II. Background and Motivation
A household is considered food secure if all members have access at all times to a sufficient quantity, quality, and variety of food for an active, healthy life (Nord, Andrews, and Carlson 2009). Food insecurity emerges when households face limitations in access to food. Official food insecurity statistics come from a Food Security Supplement in the December Current Population Survey (CPS), in which 18 questions are asked about whether households are able to meet basic food needs. Households that report three or more food-insecure conditions are classified as food-insecure. Food-insecure households are further divided into those having low food security and very low food security, where very low food security households with children report eight or more food-insecure conditions. Many food-insecure families are able to avoid reductions in food intake by reducing the quality and variety of their diets. However, even among the less severely affected low food security households, 38 percent reported eating less than they think they should, roughly 20 percent reported cutting or skipping meals in three or more months out of the year, and almost 10 percent reported that they were hungry but did not eat (Coleman-Jensen, Gregory, and Singh 2014). Despite considerable debate on the interpretation of food insecurity measures (see the National Research Council 2006 for a summary of these issues), the food-insecure population faces a number of serious challenges in meeting their basic food needs. In this paper, we examine food insecurity, which includes both low food security and very low food security households.
Over the period 2001–2009, 17 percent of nonimmigrant families with children experienced food insecurity in an average year. Single-parent families under 300 percent of the poverty line are roughly twice as likely to experience food insecurity (33 percent). Food insecurity is associated with negative nutritional outcomes for adults (Bhattacharya, Currie, and Haider 2004) and a wide range of adverse health outcomes for adults and children (see Gundersen and Kreider 2009 and Gundersen, Kreider, and Pepper 2011, for reviews).3 The issue of food insecurity has received heightened attention recently because it increased in 2008 with the Great Recession and has remained elevated through 2013 (Coleman-Jensen, Gregory, and Singh 2014).
A large literature examines the impact of nutrition programs on food insecurity. SNAP recipients have rates of food insecurity that are twice as large as those of eligible nonrecipients (Gundersen, Kreider, and Pepper 2011). These paradoxical results can be largely attributed to self-selection of vulnerable households into food assistance programs. In addition, there is significant underreporting and measurement error of program participation in commonly used survey data (Meyer, Mok, and Sullivan 2009). A number of papers that have accounted for selection bias and/or measurement error find beneficial effects of food assistance programs on food insecurity. These include Gundersen and Oliveira (2001); Gundersen and Kreider (2008); Nord and Golla (2009); Ratcliffe, McKernan, and Zhang (2011); Mykerezi and Mills (2010); Nord and Prell (2011); and Kreider et al. (2012).

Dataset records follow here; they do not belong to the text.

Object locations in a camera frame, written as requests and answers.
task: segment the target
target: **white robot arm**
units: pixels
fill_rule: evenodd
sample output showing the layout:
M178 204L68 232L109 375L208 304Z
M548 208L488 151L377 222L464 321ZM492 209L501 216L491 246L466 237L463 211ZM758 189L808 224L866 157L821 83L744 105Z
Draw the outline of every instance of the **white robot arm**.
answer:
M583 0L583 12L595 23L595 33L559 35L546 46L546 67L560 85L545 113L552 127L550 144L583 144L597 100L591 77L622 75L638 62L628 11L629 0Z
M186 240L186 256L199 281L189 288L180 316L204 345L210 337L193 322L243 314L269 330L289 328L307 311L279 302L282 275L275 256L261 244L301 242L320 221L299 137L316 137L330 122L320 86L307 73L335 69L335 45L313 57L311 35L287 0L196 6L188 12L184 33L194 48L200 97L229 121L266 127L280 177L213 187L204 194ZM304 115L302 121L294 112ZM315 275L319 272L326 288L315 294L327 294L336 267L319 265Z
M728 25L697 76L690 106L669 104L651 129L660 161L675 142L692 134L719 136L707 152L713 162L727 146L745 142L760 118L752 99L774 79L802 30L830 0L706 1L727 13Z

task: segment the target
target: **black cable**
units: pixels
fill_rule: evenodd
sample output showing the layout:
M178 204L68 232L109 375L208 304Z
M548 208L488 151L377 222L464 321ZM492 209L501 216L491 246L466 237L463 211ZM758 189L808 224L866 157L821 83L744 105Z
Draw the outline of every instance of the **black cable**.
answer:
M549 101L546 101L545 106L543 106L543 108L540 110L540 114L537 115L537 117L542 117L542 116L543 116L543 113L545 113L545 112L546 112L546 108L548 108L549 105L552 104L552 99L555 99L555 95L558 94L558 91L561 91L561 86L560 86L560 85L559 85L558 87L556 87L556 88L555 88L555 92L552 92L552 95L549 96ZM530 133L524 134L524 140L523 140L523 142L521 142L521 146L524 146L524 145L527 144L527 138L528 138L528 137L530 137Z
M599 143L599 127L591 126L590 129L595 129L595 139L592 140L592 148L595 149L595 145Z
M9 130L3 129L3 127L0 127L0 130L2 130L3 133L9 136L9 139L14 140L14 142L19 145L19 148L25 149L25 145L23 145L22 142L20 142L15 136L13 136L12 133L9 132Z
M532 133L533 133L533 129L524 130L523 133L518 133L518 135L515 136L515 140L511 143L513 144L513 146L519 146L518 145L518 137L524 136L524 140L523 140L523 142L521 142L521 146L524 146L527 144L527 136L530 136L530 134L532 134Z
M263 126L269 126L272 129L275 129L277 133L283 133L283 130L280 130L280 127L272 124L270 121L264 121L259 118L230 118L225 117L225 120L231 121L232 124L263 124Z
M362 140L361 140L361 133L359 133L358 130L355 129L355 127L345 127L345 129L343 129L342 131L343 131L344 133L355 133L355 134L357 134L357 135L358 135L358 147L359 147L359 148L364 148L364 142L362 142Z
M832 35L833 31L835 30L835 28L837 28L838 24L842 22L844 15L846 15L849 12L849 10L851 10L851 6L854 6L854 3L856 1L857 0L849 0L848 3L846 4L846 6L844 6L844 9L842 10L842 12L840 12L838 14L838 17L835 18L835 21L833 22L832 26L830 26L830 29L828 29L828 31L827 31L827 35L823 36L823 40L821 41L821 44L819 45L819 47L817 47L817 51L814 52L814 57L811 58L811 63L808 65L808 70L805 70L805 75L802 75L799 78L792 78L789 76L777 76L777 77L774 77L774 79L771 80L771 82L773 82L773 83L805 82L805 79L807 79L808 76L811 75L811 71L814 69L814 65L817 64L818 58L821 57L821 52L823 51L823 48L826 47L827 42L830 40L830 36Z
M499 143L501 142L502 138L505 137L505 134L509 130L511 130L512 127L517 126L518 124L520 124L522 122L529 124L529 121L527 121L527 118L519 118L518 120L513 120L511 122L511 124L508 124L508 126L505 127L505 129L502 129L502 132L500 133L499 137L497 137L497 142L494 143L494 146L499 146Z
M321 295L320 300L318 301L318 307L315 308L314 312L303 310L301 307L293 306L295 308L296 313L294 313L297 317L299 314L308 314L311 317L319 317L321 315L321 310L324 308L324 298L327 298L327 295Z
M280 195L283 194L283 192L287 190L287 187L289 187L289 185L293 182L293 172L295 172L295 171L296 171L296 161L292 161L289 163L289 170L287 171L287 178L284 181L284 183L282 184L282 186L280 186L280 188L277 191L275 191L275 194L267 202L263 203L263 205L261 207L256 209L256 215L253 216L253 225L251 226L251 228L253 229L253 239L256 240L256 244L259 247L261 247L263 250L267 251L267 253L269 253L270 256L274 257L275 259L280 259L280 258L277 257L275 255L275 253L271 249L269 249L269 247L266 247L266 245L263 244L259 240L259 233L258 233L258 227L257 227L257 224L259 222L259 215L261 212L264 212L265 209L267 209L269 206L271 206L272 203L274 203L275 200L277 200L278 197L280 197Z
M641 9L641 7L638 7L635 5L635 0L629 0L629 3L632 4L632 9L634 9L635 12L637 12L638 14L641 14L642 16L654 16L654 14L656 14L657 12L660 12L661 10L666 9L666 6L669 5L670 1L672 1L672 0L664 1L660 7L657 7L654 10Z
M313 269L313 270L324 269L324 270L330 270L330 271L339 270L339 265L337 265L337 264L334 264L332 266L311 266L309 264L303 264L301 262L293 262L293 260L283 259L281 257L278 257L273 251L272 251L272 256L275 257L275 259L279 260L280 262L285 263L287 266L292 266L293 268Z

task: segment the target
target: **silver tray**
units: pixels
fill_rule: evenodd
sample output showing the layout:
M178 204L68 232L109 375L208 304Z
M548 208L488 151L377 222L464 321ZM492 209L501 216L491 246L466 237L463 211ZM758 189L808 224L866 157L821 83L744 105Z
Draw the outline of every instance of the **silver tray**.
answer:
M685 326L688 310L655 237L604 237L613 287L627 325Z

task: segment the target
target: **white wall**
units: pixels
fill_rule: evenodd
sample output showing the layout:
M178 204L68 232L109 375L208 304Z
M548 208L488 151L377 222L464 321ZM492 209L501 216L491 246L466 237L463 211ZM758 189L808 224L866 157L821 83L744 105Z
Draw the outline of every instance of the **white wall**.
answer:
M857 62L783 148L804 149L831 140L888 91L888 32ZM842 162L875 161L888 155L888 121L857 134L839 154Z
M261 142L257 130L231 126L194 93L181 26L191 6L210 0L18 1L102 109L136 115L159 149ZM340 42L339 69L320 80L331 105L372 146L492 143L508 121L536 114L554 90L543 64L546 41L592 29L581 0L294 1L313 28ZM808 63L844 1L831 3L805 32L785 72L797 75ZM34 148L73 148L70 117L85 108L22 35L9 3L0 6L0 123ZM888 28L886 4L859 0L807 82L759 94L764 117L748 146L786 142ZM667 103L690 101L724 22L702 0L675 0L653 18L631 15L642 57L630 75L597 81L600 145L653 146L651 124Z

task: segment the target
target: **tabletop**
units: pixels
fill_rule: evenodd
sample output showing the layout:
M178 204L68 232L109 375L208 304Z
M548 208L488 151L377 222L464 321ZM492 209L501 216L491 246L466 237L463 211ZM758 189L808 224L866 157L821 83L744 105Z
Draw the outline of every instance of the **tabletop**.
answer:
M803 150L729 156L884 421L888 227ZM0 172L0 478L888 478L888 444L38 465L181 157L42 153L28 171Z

Comparatively little research, however, has addressed the effect of nonfood safety-net programs on food security. Cash or in-kind programs like public health insurance expand the total resources available to the household and provide a buffer against income shocks. To the extent that these additional resources are used for food, they may reduce food insecurity. Borjas (2004) reports that cash welfare generosity decreases food insecurity among immigrants, for instance.
In addition, analyses of food assistance failing to account for the generosity of other safety-net programs may yield biased estimates of the marginal impact of food benefits. Safety-net recipients tend to participate in multiple programs. This is readily evident in Table 1, which shows participation rates for a March CPS sample of low-income, single-parent families.
Furthermore, the effect of nonfood programs and nutrition programs may depend on how they interact with each other. For example, households that are fully enrolled in TANF or SSI may be categorically eligible for nutrition assistance programs (see Zedlewski and Brauner 1999). On the other hand, by increasing family income, cash assistance generosity may reduce benefit levels for food assistance programs (see Ziliak, Gundersen, and Figlio 2003). Duggan and Kearney (2007) reports that households receive fewer nutrition benefits following enrollment in the Supplemental Security Income program, for instance. Our calculations suggest that 15–20 cents of SNAP benefits are lost for each dollar of cash welfare eligibility. The shift from food to cash benefits induced by cash program generosity may change resource allocation in the household and crowd out food spending.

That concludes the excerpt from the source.